Melalui pesan itu, Wida pun diarahkan untuk mendatangi kelurahan dan Dinas Sosial setempat.
“Disuruh ngurus biar dapat bansos, karena suami baru meninggal dan ekonomi semakin kayak gini. Kan sudah hilang sampai ibaratnya kanan tinggal kiri.” ujar Wida, tangannya sambil bergerak memperagakan.
Karena hal itu, Wida mengaku jika hasil jualannya saat ini hanya cukup untuk makan sehari-hari.
“Uang jualan ini pun cukupnya buat makan sehari-hari saja,” ujarnya.
Di usia 58 tahun, Wida tak bermimpi muluk. Harapannya sederhana, yakni tetap bertahan dan menua dengan sedikit rasa aman.
“Yang saya mau ada uang untuk masa tua,” katanya.
“Ada uang modal untuk dagang tiap hari, biar bisa bayar kosan dan lunasin angsuran sepeda, ngasih uang ke anak juga,” katanya penuh harap sebelum ia kembali menjemput rezekinya dengan melayani pembeli dengan senyumannya yang ramah.
Sementara itu, inilah kisah Suryaningsih, ibu rumah tangga yang tiga tahun jualan kopi keliling.
Tiap hari ia jalan kaki kurang lebih 2 kilometer dari kontrakannya sambil menenteng wadah merah berisi rencengan kopi dan termos air panas menuju Taman Heulang Kota Bogor.
Suryaningsih mengungkap alasan ia berjualan dan juga kondisi keluarganya.
Dengan penuh senyuman, Suryaningsih bergegas menghampiri siapa saja yang memanggilnya untuk diseduhkan segelas kopi panas.
Hal itu ia lakukan sejak pagi.
"Sudah lama, ada tiga tahun. Jualannya dekat-dekat sini saja Taman Heulang," kata Suryaningsih sembari mengaduk kopi, Rabu (3/12/2025), melansir dari Kompas.com.

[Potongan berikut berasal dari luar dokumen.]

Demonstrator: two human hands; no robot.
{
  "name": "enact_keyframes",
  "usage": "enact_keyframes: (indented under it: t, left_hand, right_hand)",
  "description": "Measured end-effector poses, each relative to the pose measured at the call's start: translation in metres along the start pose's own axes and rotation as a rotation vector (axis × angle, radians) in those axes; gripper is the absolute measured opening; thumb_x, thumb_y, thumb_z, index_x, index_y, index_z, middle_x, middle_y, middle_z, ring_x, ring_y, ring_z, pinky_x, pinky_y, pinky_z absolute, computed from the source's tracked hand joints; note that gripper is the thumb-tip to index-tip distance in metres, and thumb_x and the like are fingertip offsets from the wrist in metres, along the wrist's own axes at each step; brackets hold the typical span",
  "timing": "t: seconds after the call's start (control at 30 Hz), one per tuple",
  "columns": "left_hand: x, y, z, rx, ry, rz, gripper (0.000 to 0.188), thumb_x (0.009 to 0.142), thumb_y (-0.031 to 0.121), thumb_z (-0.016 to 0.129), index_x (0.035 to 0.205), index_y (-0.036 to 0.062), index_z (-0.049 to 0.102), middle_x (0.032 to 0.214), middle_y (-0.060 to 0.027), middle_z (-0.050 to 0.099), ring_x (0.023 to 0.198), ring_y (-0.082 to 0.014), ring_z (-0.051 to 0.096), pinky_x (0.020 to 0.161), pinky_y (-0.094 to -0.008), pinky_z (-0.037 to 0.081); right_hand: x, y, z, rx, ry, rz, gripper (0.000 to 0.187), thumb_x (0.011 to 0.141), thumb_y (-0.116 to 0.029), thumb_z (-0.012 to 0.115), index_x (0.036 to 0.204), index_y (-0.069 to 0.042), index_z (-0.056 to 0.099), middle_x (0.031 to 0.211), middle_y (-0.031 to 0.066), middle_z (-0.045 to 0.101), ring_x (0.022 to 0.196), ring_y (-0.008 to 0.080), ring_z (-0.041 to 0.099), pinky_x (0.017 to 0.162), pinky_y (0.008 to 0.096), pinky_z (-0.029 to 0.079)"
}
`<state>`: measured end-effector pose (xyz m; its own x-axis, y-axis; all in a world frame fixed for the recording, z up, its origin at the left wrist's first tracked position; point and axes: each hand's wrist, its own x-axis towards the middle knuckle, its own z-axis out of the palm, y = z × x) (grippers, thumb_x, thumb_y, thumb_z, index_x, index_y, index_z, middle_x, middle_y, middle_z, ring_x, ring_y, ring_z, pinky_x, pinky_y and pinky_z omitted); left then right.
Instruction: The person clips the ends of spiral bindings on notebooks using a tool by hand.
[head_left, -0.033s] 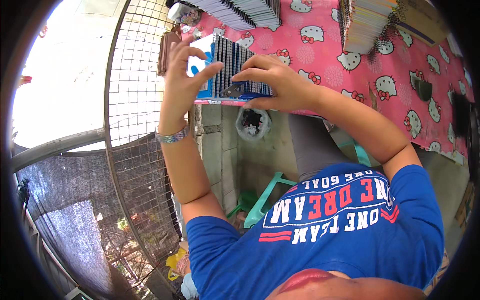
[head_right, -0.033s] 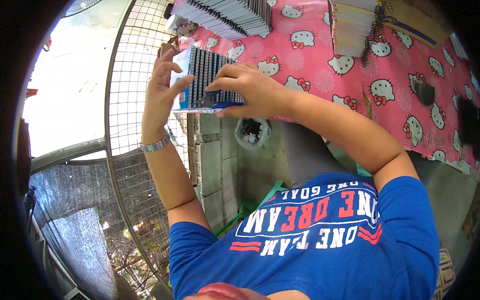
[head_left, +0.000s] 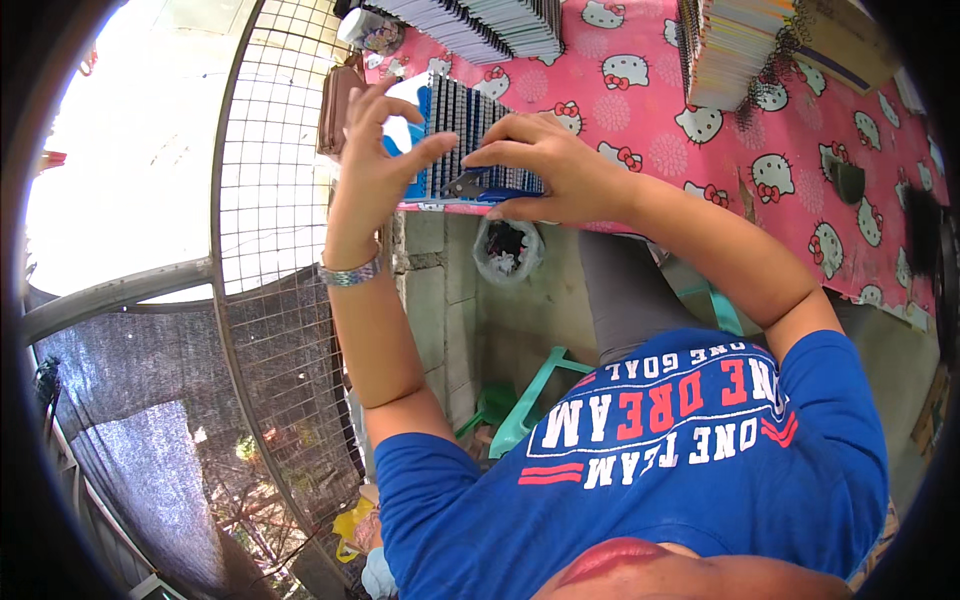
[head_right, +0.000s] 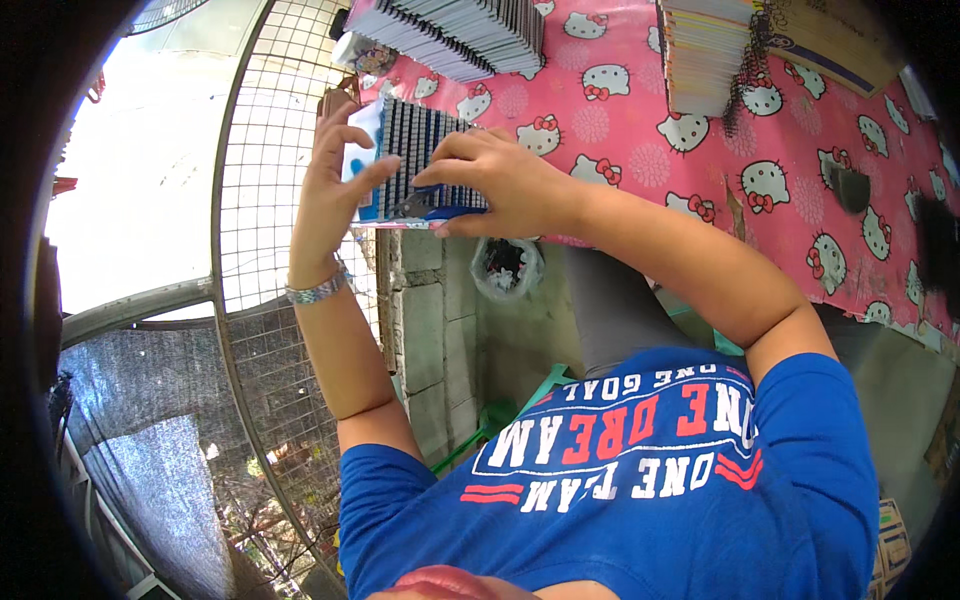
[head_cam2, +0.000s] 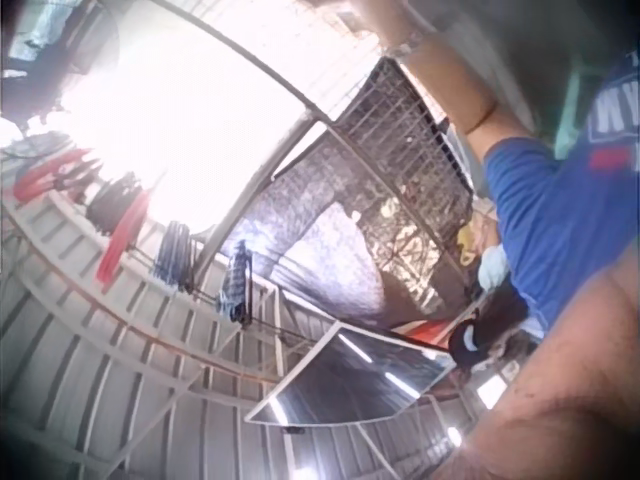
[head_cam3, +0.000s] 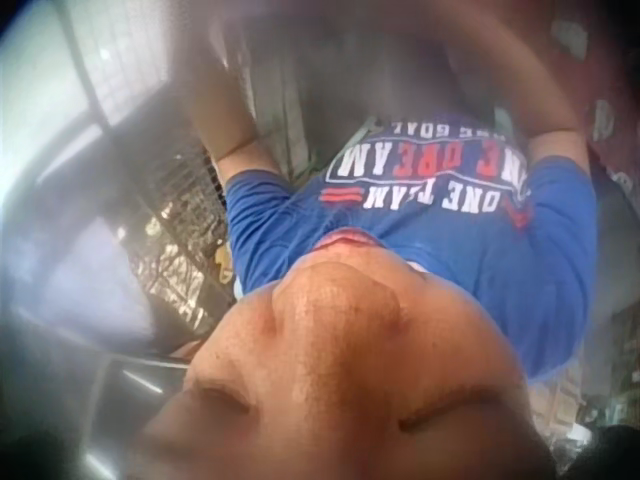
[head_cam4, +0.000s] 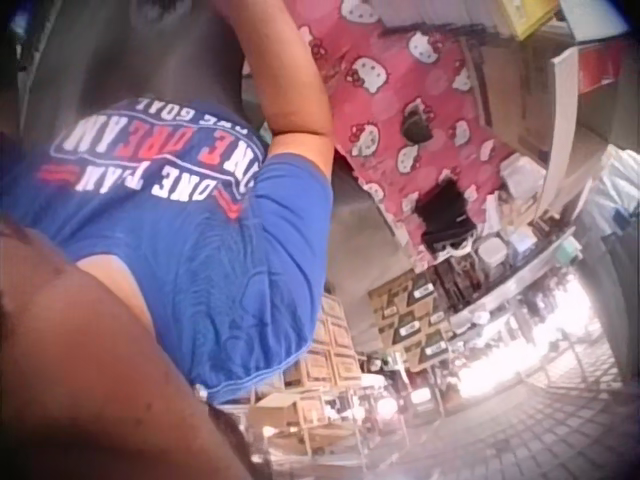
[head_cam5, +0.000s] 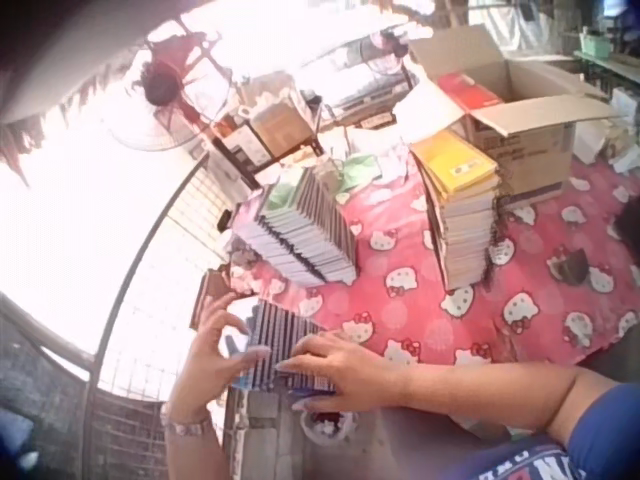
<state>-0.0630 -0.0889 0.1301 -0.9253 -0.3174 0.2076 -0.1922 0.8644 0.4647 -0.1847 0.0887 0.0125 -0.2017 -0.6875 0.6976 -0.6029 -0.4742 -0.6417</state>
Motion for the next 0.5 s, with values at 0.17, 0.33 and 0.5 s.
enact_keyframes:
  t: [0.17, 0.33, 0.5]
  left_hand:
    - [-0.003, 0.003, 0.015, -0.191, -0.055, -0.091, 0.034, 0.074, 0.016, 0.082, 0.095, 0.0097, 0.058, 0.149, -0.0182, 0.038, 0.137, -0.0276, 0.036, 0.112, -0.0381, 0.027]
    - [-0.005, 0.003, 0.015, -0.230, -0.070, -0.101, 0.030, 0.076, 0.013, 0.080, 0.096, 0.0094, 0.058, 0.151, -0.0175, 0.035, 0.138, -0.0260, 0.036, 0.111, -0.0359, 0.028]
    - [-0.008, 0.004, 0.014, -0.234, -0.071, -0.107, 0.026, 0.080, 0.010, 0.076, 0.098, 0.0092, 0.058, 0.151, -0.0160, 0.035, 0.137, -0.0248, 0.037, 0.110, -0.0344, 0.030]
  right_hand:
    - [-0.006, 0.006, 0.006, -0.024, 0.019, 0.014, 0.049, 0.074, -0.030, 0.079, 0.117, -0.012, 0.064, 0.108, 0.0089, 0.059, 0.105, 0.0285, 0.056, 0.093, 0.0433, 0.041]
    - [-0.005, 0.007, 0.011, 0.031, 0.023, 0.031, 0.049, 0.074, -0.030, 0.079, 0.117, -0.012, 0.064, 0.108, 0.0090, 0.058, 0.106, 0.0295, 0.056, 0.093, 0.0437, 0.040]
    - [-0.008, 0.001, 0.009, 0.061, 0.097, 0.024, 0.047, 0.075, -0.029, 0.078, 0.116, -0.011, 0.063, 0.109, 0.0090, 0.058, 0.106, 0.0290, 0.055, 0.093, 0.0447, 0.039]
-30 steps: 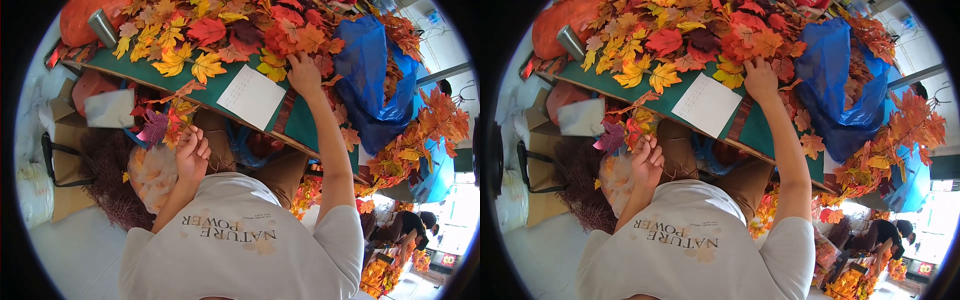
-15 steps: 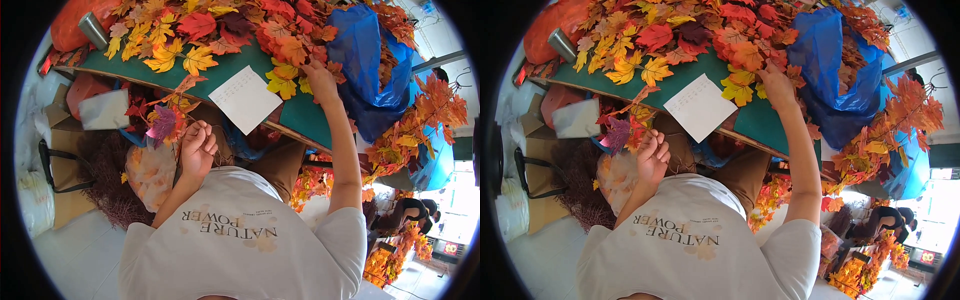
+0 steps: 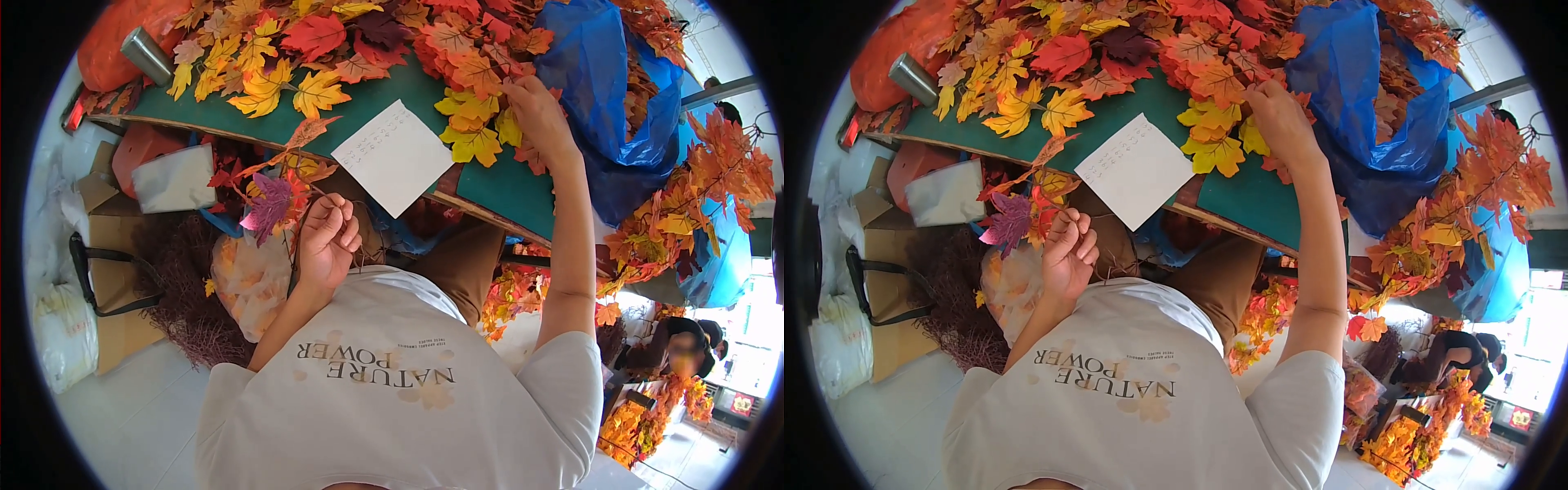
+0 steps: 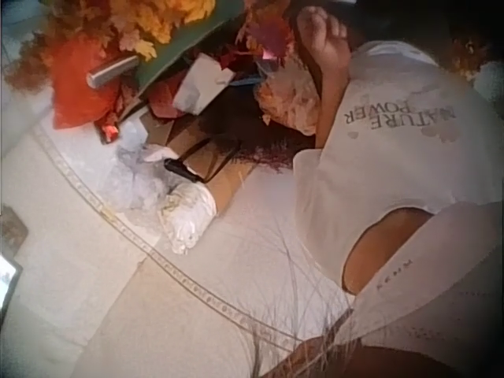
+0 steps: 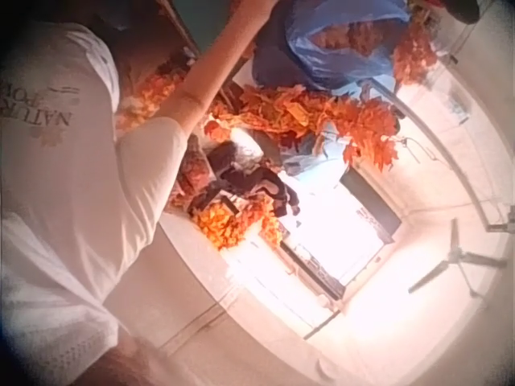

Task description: The person assembles artificial maple leaves onto a branch or stem by hand.

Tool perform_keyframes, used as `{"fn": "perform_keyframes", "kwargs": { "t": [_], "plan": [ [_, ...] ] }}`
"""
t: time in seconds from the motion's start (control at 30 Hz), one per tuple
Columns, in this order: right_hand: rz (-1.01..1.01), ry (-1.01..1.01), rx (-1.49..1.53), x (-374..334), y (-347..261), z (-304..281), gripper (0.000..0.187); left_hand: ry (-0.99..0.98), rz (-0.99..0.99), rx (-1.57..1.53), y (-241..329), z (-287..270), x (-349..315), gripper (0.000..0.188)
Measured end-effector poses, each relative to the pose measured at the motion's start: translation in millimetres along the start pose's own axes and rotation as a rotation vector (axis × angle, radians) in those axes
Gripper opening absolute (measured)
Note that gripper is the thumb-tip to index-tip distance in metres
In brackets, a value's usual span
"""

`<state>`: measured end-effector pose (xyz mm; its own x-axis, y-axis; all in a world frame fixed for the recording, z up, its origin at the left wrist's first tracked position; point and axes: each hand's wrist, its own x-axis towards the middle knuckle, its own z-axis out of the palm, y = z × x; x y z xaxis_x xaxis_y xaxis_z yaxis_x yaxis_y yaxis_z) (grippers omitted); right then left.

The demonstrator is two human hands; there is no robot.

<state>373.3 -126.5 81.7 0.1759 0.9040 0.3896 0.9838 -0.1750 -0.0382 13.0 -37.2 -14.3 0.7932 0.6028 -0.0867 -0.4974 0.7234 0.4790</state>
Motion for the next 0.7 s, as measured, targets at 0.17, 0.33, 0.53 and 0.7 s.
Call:
{"fn": "perform_keyframes", "kwargs": {
  "t": [0.17, 0.33, 0.53, 0.7],
  "plan": [
    [0.05, 0.377, 0.067, 0.7, -9.3, -35.2, 0.026, 0.081, 0.043, 0.043, 2.3, 4.0, -0.4, 0.015],
    [0.78, 0.589, 1.249, -5.5, -15.9, -27.1, 0.019, 0.095, 0.034, 0.096, 2.2, 13.0, 4.4, 0.021],
    [0.68, 0.4, 1.859, -33.6, -154.0, 27.3, 0.008, 0.056, 0.048, 0.169, -4.0, 32.2, 17.8, 0.025],
    [0.772, 0.116, 1.894, -50.5, -211.5, 53.9, 0.01, 0.059, 0.088, 0.202, -0.8, 43.7, 22.5, 0.026]
  ]
}}
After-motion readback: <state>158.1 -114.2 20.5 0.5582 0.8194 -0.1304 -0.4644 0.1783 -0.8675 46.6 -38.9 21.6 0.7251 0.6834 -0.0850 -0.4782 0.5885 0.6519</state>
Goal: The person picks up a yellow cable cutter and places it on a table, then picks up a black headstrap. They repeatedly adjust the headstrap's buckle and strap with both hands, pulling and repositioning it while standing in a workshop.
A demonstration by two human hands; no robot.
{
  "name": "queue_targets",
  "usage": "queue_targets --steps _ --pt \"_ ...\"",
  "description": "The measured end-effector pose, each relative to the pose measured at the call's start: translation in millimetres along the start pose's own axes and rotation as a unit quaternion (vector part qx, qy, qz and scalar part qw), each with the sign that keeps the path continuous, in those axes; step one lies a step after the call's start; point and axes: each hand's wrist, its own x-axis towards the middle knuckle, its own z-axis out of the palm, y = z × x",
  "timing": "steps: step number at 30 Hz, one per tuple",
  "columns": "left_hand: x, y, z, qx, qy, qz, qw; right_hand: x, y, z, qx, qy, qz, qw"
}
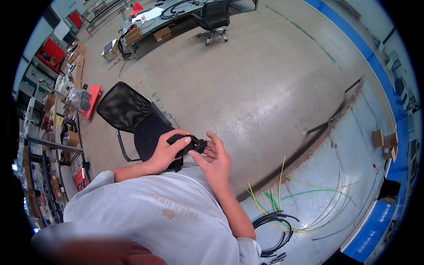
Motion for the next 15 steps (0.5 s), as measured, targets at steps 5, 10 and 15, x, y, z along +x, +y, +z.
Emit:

Di sela-sela berjualan, Suryaningsih bercerita bahwa menjadi pedagang kopi keliling adalah pilihan untuk membantu ekonomi keluarganya.
Sang suami yang bekerja sebagai buruh serabutan memaksanya memutar otak untuk ikut membantu memenuhi kebutuhan sehari-hari.
Belum lagi, ia memiliki dua orang anak yang masih dalam tanggung jawabnya.
Anak pertama, gadis berusia 19 tahun yang belum bekerja, sedangkan anak keduanya adalah laki-laki yang masih kelas 1 sekolah dasar.
Suryaningsih mengaku penghasilannya dalam sehari sebagai pedagang kopi keliling tak menentu.
Jika ramai pembeli, ia mendapat kurang lebih Rp 100.000 untuk keluarganya bertahan hidup setelah berjualan hingga sore hari.
"Suami kerja bangunan kalau ada, kalau enggak ya nganggur," ungkapnya dengan mata berkaca-kaca.
Sebagai ibu, doa terbaik selalu dipanjatkan Suryaningsih kepada Sang Pencipta agar anak-anaknya kelak mendapat kehidupan yang lebih baik.
"Saya pengennya mah anak-anak nanti kerja enak, punya masa depan lebih baik," kata dia.